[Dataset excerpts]
·····
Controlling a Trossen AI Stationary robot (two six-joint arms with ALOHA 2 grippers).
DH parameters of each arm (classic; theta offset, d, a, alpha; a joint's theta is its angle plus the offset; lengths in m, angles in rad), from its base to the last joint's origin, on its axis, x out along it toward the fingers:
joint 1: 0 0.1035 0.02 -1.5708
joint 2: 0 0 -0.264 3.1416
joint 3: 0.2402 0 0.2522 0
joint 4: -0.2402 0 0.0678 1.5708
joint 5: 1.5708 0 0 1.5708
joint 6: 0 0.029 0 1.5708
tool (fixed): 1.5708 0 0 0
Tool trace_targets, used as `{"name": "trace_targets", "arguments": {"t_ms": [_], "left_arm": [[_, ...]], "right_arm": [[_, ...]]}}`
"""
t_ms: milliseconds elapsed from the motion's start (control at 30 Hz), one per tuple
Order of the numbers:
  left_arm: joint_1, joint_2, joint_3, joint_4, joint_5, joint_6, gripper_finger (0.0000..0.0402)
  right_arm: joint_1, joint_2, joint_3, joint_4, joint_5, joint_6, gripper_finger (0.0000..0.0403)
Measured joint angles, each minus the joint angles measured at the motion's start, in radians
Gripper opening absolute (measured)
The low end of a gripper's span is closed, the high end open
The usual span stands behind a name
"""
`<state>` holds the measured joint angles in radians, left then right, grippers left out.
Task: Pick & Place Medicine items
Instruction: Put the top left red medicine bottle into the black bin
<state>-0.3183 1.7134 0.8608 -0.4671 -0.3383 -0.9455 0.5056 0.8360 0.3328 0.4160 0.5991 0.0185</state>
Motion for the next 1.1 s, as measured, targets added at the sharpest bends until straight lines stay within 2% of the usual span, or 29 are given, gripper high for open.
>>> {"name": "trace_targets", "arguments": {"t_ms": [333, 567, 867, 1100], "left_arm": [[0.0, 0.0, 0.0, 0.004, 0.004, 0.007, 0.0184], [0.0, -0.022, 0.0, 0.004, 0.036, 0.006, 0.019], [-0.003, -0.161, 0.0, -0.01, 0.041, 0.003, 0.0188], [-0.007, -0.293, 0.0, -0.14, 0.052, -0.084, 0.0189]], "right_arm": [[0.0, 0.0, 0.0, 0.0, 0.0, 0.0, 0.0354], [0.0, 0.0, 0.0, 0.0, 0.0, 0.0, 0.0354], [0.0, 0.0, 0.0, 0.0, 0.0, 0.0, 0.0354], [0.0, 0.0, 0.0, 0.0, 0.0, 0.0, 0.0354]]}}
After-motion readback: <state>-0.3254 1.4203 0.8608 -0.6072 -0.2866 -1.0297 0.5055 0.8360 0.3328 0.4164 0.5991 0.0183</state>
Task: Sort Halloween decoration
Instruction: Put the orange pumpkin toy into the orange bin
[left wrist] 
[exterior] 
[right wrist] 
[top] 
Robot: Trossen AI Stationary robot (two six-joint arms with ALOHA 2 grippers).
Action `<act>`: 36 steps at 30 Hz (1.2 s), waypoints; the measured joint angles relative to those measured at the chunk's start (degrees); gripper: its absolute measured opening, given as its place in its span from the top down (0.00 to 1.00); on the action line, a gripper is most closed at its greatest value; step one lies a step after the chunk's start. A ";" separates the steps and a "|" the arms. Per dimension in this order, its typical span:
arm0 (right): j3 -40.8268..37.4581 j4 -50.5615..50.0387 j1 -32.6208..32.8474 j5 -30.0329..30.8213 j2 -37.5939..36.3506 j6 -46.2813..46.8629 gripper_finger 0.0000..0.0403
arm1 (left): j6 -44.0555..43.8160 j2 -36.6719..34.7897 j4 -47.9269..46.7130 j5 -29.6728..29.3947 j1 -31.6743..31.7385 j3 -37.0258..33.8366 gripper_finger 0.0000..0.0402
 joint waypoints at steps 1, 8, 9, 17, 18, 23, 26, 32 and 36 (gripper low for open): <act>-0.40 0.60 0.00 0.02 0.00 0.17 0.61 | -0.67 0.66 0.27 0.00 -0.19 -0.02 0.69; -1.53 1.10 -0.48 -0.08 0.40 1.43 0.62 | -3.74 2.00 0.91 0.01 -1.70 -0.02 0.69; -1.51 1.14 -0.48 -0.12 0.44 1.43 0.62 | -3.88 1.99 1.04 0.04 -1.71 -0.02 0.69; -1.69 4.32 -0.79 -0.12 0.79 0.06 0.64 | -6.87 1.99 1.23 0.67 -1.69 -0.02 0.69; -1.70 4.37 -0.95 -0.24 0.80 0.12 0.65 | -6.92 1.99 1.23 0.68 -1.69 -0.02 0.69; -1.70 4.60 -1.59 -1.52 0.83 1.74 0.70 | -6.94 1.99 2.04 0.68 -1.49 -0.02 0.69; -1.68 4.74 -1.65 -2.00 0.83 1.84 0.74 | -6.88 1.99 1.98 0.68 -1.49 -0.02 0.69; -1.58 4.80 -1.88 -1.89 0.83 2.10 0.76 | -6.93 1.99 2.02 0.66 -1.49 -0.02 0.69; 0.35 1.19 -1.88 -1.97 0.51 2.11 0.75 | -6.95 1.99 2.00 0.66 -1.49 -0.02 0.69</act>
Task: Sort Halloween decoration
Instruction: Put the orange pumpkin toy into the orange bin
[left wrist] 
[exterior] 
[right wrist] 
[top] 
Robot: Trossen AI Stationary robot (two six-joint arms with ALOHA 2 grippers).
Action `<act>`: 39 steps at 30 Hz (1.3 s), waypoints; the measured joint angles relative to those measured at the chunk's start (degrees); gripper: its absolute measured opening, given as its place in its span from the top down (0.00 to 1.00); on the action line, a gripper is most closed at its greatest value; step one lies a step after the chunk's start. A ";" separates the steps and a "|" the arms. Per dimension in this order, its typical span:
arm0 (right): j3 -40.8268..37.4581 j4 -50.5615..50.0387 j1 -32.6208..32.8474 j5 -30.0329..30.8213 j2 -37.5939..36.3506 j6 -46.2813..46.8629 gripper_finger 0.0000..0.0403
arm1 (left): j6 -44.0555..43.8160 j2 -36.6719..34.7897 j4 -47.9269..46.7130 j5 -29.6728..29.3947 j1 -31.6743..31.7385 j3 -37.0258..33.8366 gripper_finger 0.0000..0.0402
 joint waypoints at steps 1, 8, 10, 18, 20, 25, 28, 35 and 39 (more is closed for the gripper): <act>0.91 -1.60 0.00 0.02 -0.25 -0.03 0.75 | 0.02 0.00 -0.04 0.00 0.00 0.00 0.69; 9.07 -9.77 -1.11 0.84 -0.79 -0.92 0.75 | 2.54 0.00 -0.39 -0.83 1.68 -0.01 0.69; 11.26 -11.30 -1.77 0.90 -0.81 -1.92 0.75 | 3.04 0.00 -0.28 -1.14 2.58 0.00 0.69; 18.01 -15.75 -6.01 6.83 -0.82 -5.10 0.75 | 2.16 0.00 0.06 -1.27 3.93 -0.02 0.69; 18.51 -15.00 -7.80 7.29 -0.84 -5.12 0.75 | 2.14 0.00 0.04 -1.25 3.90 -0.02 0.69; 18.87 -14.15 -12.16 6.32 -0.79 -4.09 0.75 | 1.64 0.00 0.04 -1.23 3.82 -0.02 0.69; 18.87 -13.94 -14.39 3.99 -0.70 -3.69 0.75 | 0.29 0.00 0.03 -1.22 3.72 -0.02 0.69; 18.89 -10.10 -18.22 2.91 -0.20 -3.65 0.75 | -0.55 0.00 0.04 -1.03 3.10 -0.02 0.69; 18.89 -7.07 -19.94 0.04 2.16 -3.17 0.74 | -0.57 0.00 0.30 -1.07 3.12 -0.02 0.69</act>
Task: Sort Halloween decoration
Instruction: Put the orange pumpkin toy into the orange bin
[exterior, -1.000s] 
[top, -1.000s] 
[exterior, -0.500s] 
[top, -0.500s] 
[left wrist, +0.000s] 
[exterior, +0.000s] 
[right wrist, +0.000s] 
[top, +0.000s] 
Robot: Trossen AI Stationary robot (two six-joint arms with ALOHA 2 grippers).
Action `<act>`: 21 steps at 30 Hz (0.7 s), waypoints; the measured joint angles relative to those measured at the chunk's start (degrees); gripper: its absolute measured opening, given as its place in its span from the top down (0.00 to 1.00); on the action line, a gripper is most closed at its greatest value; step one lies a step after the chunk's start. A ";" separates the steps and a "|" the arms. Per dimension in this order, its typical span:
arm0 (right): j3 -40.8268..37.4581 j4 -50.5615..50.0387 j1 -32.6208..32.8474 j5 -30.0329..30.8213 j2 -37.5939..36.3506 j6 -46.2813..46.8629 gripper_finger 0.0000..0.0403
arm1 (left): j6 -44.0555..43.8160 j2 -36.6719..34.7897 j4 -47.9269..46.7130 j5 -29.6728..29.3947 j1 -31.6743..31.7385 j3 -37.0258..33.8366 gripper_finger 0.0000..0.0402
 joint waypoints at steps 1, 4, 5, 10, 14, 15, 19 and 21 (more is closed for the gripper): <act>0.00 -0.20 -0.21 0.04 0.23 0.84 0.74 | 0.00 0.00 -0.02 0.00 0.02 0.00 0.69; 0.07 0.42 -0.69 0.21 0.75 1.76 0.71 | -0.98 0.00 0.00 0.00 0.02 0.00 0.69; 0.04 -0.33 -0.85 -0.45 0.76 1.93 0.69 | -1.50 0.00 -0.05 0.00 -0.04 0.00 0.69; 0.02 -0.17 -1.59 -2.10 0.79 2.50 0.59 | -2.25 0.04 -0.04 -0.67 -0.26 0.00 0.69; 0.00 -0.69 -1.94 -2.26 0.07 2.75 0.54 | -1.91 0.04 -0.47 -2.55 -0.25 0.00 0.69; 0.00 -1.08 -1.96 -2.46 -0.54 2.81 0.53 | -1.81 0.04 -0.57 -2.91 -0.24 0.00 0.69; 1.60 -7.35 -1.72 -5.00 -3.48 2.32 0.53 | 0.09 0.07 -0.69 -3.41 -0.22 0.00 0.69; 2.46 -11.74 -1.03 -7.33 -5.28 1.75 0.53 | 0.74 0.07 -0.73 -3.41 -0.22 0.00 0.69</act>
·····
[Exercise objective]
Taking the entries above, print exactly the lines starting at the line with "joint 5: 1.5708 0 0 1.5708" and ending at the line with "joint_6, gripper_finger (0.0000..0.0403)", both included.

[Finished task]
joint 5: 1.5708 0 0 1.5708
joint 6: 0 0.029 0 1.5708
tool (fixed): 1.5708 0 0 0
Tool trace_targets, used as `{"name": "trace_targets", "arguments": {"t_ms": [_], "left_arm": [[_, ...]], "right_arm": [[_, ...]]}}`
"""
t_ms: milliseconds elapsed from the motion's start (control at 30 Hz), one per tuple
Order of the numbers:
  left_arm: joint_1, joint_2, joint_3, joint_4, joint_5, joint_6, gripper_finger (0.0000..0.0402)
  right_arm: joint_1, joint_2, joint_3, joint_4, joint_5, joint_6, gripper_finger (0.0000..0.0403)

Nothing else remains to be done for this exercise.